0

I am trying to build a simple c++ logger for learning purposes, but I seem to be stuck at the following issue. Let's say that I have a namespace that contains two functions as follows:

namespace l {
    void _p(const char* file, const int line, int vl, const char* fmt, ...) {
        printf("%d:%s:%d: ", vl, file, line);
        va_list __args;
        va_start(__args, fmt);
        vfprintf(stdout, fmt, __args);
        printf("\n");
        va_end(__args);
    }
    void _p(const char* file, const int line, const char* fmt, ...) {
        printf("%s:%d: ", file, line);
        va_list __args;
        va_start(__args, fmt);
        vfprintf(stdout, fmt, __args);
        printf("\n");
        va_end(__args);
    }
}

and the main function is as follows:

int main(int argc, char** argv)
{
    l::_p(__FILE__, __LINE__, 12, "%s", "Hello World!");
    l::_p(__FILE__, __LINE__, "%s", "Hello World!");
    return 0;
}

what I would like to have is a macro such that when the user types: l::p(12, "%s", "Hello World!"); it would be replaced by l::_p(__FILE__, __LINE__, 12, "%s", "Hello World!"); at compile time.
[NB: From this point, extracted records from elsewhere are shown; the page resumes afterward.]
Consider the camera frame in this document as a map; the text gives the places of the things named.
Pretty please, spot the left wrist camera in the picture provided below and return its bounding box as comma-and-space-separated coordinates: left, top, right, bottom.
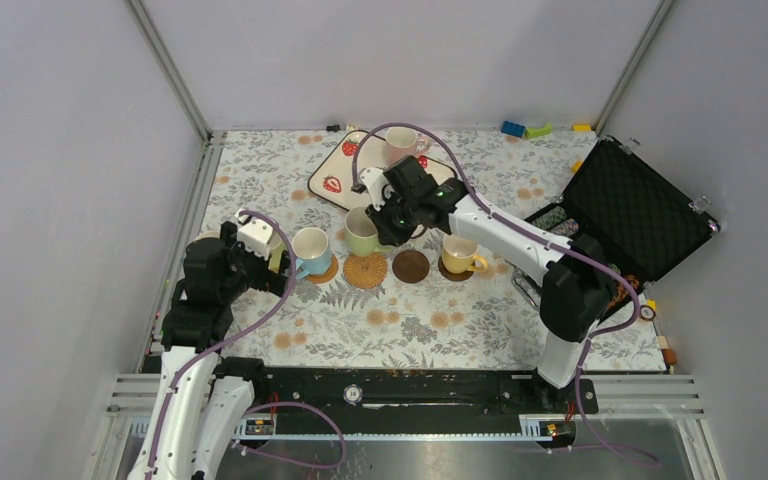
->
235, 209, 279, 260

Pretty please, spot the black poker chip case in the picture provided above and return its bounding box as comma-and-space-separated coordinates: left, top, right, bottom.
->
525, 137, 720, 342

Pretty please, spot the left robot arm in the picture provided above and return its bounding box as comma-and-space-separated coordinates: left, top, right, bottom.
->
128, 212, 295, 479

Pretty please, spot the blue toy brick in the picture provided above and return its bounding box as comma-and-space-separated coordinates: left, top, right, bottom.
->
500, 121, 526, 138

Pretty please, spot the white poker chip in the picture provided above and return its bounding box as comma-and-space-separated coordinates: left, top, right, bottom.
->
343, 384, 363, 405

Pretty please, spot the green toy brick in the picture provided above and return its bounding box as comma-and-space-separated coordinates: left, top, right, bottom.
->
525, 122, 554, 140

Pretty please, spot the floral tablecloth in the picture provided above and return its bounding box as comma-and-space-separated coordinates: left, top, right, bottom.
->
158, 129, 670, 372

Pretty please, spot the pink mug back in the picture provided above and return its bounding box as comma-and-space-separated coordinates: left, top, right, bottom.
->
384, 126, 430, 165

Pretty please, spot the yellow-green mug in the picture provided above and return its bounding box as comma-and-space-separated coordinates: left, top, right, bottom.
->
268, 239, 286, 273

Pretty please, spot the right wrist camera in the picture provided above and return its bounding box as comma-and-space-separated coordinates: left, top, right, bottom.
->
351, 167, 389, 211

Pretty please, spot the loose poker chip right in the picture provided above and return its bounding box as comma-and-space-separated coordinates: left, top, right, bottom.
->
639, 304, 657, 321

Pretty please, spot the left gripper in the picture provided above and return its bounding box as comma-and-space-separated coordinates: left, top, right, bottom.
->
220, 221, 294, 301

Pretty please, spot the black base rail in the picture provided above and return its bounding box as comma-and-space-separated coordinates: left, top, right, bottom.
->
231, 358, 599, 441

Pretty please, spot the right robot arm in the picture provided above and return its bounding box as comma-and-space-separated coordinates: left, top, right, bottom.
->
352, 156, 616, 412

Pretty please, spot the green mug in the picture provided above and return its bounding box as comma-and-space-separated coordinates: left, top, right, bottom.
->
345, 207, 387, 257

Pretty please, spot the strawberry print tray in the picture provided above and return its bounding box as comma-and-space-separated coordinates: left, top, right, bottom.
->
307, 130, 459, 220

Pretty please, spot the small dark wooden coaster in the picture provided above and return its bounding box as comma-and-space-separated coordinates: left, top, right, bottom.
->
392, 249, 430, 284

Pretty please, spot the yellow mug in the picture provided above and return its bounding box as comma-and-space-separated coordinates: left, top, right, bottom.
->
442, 235, 488, 273

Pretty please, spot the light bamboo coaster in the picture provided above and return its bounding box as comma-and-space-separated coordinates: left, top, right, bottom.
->
306, 255, 339, 284

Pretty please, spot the woven rattan coaster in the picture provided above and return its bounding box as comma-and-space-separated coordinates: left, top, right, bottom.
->
343, 253, 388, 289

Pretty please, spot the blue mug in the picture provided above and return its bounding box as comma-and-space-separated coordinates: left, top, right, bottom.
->
291, 227, 332, 279

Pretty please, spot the dark wooden coaster under mug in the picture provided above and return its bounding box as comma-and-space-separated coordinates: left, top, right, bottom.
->
437, 256, 474, 282

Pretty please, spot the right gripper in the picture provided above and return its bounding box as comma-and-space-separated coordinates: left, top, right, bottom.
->
366, 190, 420, 248

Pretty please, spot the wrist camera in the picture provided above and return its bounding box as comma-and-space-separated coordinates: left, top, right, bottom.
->
351, 167, 389, 211
235, 209, 279, 260

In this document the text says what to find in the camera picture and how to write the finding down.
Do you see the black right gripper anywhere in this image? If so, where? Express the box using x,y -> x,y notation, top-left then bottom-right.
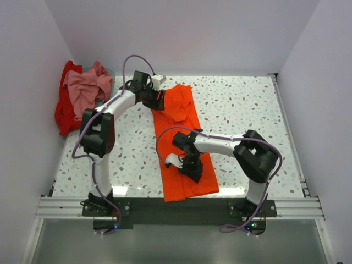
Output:
178,152 -> 204,183

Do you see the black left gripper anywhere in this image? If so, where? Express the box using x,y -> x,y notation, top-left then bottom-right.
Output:
142,84 -> 165,112

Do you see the orange t shirt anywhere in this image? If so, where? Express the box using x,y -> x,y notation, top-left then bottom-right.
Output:
151,84 -> 219,202

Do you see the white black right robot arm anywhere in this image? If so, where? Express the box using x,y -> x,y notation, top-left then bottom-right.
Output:
165,129 -> 283,216

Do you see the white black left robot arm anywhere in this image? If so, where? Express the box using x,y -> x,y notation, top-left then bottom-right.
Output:
78,71 -> 166,217

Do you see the teal laundry basket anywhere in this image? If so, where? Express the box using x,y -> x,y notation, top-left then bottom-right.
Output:
82,65 -> 116,109

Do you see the pink t shirt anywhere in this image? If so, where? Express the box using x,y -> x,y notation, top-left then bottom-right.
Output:
64,60 -> 114,120

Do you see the red t shirt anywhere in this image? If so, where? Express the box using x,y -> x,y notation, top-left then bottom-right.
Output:
54,60 -> 85,136

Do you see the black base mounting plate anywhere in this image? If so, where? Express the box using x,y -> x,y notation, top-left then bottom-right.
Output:
80,197 -> 278,234

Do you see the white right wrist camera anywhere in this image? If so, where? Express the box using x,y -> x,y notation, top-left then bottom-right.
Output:
165,153 -> 183,168

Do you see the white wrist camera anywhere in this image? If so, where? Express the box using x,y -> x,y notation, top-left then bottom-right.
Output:
165,153 -> 183,168
151,74 -> 166,90

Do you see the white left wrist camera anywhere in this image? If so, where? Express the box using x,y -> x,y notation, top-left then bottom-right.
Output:
151,74 -> 166,90

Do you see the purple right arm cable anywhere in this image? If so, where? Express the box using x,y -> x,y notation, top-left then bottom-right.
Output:
155,126 -> 284,234

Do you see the aluminium front frame rail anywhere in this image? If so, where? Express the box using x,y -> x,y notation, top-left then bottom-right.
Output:
35,197 -> 325,220

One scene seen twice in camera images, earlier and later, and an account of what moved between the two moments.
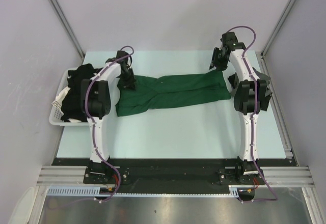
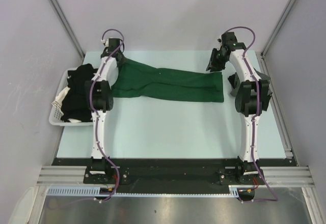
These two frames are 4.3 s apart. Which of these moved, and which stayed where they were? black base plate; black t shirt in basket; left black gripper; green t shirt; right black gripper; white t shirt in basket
Moved: green t shirt; left black gripper
Stayed: black t shirt in basket; white t shirt in basket; black base plate; right black gripper
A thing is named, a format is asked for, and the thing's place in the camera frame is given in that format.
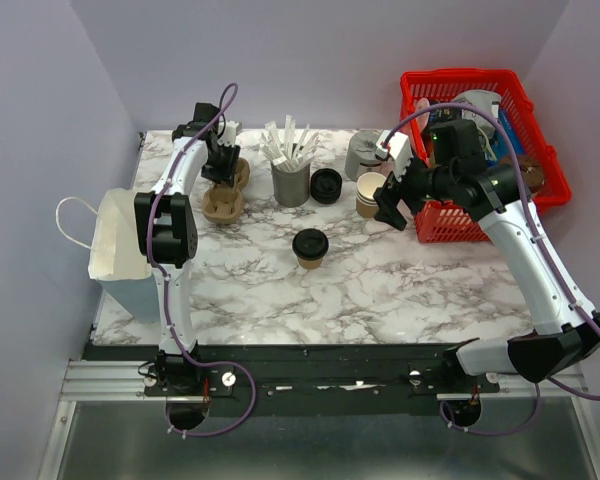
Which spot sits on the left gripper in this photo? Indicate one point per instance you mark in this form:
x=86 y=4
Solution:
x=227 y=173

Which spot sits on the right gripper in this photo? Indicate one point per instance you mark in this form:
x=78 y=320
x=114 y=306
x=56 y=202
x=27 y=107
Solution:
x=388 y=195

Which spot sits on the brown cardboard cup carrier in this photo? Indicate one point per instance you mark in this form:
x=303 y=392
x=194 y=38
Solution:
x=222 y=204

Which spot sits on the black coffee cup lid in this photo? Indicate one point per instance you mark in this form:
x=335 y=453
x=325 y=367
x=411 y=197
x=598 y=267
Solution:
x=310 y=244

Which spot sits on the brown paper coffee cup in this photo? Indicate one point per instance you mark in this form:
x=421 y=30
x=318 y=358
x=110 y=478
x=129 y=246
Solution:
x=309 y=264

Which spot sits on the blue paper bag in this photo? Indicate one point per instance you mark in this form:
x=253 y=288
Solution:
x=116 y=261

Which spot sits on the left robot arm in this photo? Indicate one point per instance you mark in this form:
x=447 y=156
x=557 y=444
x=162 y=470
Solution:
x=168 y=237

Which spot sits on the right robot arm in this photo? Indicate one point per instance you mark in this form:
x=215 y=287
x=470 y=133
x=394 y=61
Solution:
x=566 y=325

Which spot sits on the stack of paper cups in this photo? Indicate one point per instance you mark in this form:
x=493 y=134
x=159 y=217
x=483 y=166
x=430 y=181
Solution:
x=366 y=186

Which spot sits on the grey wrapped paper roll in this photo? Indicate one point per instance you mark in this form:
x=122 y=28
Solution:
x=360 y=157

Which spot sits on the stack of black lids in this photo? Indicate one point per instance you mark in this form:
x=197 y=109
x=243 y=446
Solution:
x=326 y=186

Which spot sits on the black instant noodle cup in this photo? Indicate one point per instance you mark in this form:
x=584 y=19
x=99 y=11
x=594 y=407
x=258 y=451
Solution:
x=424 y=122

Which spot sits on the blue box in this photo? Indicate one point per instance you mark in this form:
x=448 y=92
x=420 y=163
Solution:
x=506 y=123

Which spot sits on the grey foil snack bag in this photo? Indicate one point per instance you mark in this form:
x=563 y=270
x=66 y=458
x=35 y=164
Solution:
x=484 y=100

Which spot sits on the brown lidded dessert cup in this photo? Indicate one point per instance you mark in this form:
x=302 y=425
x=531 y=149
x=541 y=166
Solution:
x=532 y=173

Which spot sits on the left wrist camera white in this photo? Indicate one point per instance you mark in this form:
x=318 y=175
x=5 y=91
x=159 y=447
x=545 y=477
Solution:
x=229 y=132

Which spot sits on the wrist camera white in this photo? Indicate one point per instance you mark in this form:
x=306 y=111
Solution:
x=229 y=132
x=398 y=148

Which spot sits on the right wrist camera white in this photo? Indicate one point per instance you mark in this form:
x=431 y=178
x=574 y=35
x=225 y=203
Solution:
x=398 y=148

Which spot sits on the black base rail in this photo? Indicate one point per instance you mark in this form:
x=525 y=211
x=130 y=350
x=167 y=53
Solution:
x=300 y=380

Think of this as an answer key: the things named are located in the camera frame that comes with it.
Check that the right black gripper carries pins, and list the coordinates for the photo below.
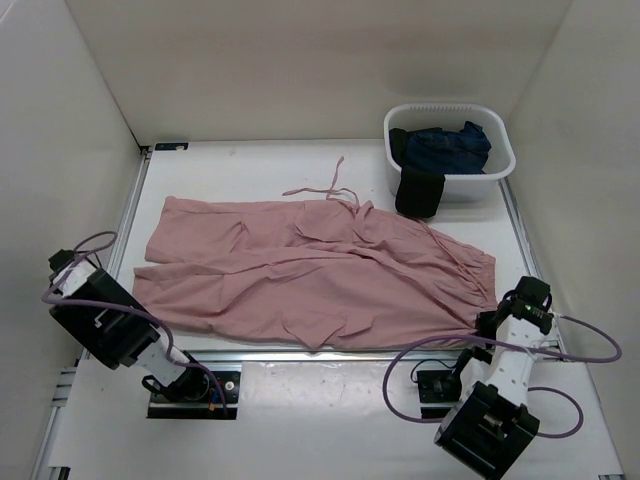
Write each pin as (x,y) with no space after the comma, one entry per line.
(483,325)

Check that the pink trousers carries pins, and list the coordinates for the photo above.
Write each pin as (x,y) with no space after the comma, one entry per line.
(324,272)

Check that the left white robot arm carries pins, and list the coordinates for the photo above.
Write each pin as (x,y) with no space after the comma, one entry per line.
(120,338)

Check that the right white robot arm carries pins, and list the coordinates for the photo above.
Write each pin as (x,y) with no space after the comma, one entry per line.
(490,452)

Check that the black garment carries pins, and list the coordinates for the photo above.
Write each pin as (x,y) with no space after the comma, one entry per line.
(422,177)

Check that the white plastic basket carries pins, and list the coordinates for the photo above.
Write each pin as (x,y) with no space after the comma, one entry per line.
(452,116)

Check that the dark blue garment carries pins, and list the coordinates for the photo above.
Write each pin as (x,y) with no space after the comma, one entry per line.
(446,152)

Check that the blue label sticker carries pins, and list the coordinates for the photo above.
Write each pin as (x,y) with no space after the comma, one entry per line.
(171,146)

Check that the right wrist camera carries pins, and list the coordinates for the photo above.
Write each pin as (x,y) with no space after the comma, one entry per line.
(534,291)

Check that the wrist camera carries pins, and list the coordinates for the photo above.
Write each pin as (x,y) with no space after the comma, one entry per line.
(534,291)
(61,260)

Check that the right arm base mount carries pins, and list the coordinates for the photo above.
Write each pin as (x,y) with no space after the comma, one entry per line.
(435,390)

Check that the aluminium front rail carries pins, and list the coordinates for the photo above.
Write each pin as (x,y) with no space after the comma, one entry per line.
(292,355)

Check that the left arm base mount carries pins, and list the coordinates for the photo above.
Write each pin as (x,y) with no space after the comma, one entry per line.
(194,396)

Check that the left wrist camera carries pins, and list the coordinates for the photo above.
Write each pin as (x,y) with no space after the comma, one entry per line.
(61,260)

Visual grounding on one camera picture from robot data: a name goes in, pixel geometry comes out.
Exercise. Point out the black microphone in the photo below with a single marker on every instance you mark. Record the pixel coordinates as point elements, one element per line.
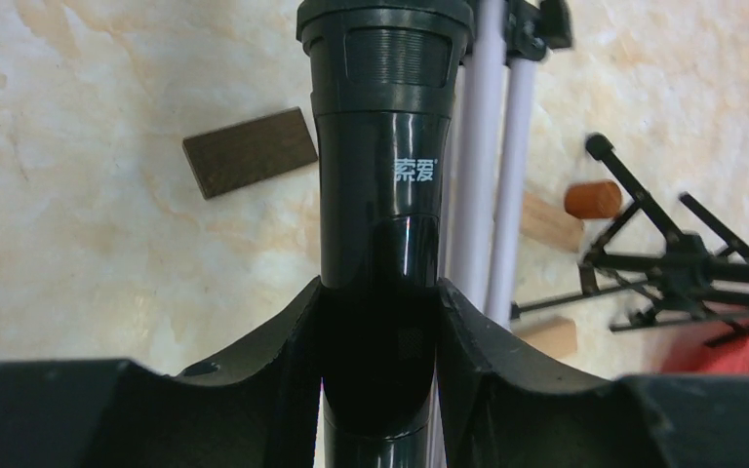
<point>383,77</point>

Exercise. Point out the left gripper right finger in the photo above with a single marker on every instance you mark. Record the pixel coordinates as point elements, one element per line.
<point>506,404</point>

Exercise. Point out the light wooden block front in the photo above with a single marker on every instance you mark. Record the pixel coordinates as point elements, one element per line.
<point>556,337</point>

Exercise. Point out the small brown cylinder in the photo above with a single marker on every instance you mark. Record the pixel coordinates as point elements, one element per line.
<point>600,199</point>

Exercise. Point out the black mic tripod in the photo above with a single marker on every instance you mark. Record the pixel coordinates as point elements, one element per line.
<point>687,284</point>

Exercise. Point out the light wooden block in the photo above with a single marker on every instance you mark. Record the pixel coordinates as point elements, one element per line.
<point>550,225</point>
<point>556,337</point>

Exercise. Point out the light wooden block middle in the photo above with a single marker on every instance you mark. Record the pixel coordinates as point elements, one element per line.
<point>550,225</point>

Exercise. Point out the dark brown block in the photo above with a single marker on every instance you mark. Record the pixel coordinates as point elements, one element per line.
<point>236,156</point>

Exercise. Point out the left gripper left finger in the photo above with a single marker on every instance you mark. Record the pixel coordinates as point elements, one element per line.
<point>252,404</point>

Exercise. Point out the white music stand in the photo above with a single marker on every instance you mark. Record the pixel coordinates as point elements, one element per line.
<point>487,147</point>

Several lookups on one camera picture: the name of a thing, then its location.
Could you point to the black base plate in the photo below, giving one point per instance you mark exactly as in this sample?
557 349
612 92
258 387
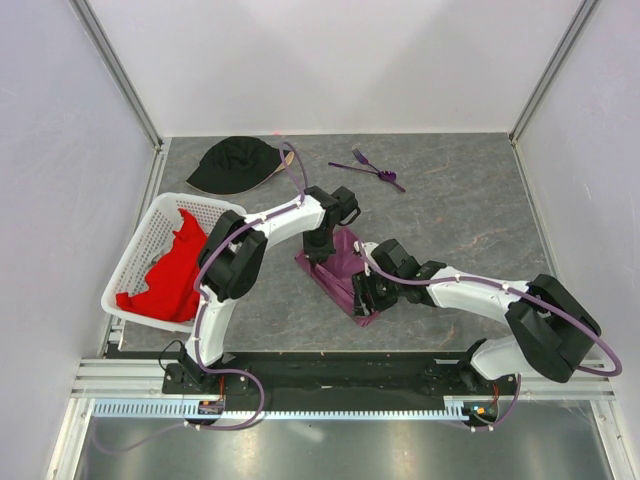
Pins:
340 380

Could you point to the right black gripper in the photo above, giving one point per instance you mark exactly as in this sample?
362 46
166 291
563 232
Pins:
366 305

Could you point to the left aluminium frame post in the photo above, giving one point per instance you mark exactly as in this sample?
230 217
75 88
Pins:
103 45

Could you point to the red cloth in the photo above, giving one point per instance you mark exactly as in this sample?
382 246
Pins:
170 295

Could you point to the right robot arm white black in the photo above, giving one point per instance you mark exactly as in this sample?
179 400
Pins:
550 332

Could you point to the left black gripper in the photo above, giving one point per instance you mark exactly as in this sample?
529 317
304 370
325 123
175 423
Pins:
317 254

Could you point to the black bucket hat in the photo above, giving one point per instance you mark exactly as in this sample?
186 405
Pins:
235 165

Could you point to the right aluminium frame post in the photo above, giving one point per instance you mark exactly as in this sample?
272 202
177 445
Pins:
567 42

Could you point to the purple cloth napkin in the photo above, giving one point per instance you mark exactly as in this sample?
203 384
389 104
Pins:
334 276

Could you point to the blue cable duct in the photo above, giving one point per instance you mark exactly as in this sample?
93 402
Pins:
192 410

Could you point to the aluminium frame post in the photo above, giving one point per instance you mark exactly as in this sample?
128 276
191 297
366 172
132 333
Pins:
567 42
103 45

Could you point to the purple fork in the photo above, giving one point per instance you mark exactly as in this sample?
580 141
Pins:
364 161

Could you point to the white plastic basket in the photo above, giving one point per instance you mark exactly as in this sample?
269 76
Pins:
152 237

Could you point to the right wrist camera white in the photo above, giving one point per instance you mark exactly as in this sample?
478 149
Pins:
364 250

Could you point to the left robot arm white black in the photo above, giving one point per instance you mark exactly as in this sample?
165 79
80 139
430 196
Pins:
230 262

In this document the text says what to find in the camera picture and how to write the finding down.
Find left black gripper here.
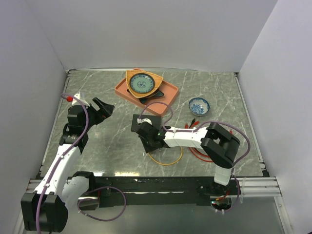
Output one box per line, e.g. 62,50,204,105
82,97,114,132

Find black network switch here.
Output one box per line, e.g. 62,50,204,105
131,114,161,132

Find yellow ethernet cable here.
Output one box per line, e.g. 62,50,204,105
148,146,184,166

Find red ethernet cable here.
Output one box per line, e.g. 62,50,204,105
185,123,234,163

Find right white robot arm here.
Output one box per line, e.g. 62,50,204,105
133,122,240,195

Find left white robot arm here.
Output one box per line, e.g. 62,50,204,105
21,97,115,233

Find salmon plastic tray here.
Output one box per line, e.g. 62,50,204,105
115,68,179,116

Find woven bamboo basket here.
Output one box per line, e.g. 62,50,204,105
125,70,163,98

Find teal patterned plate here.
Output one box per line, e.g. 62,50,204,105
130,73,155,94

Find dark plate under basket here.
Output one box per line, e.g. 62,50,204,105
123,89,164,105

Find blue white porcelain bowl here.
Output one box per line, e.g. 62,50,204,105
188,97,210,116

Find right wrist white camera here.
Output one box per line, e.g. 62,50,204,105
137,118,152,125

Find wrist white camera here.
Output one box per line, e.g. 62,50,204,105
137,118,152,125
65,91,90,107

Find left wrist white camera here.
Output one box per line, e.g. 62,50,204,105
65,91,90,107

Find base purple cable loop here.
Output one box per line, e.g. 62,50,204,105
77,186,127,222

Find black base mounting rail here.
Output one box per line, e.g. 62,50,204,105
73,172,241,208

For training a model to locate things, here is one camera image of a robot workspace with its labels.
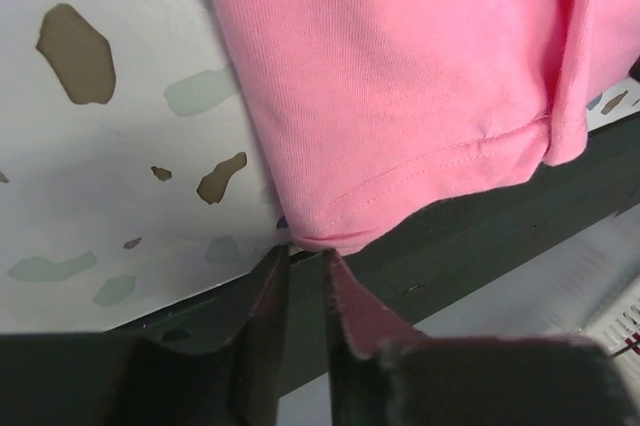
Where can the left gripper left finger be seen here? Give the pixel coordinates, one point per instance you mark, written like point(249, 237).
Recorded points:
point(231, 352)

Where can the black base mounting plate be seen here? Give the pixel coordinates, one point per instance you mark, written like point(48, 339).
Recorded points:
point(447, 250)

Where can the aluminium rail frame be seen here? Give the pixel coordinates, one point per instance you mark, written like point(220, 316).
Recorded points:
point(556, 292)

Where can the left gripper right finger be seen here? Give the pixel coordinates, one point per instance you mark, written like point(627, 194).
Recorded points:
point(358, 328)

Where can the pink t shirt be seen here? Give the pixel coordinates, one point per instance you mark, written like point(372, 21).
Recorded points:
point(369, 110)

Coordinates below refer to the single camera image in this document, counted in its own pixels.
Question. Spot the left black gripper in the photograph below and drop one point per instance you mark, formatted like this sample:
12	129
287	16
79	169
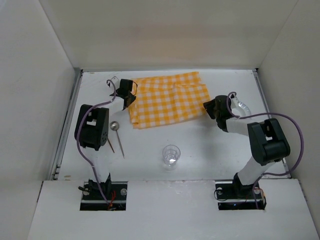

Similarly when the user types l::p("%s", "Hello World!"); it would be replaced by l::_p(__FILE__, __LINE__, "%s", "Hello World!"); at compile time

asdf
  • 460
  • 1
  • 10
  • 31
  • `vfprintf(stdout, fmt, __args);` is invalid when `fmt` is `NULL`. – KamilCuk Jun 02 '20 at 08:36
  • edited to remove `fmt=NULL` – asdf Jun 02 '20 at 08:39
  • Variadic functions are both burdensome and dangerous, nothing good comes out of them. Consider either taking a single struct/class as input, or to implement a number of overloaded functions corresponding to the accepted formats instead. – Lundin Jun 02 '20 at 08:43

2 Answers2

0

Use a logging macro

#define LOG(...) l::_p(__FILE__, __LINE__, __VA_ARGS__)

void f(int i) {
    LOG(12, "%d", i);
    LOG("%d", i);
}
Mestkon
  • 3,532
  • 7
  • 18
0

what I would like to have is a macro such that when the user types: l::p(12, "%s", "Hello World!"); it would be replaced by l::_p(__FILE__, __LINE__, 12, "%s", "Hello World!"); at compile time.

Sure, you can do:

#define p(...)  _p(__FILE__, __LINE__, __VA_ARGS__)

Macros are processed at preprocessing stage at which point compiler is not aware about anything complicated like namespace. So such a macro can be confusing to unaware programmers that will later try to define a function named p or call a function pointer named p.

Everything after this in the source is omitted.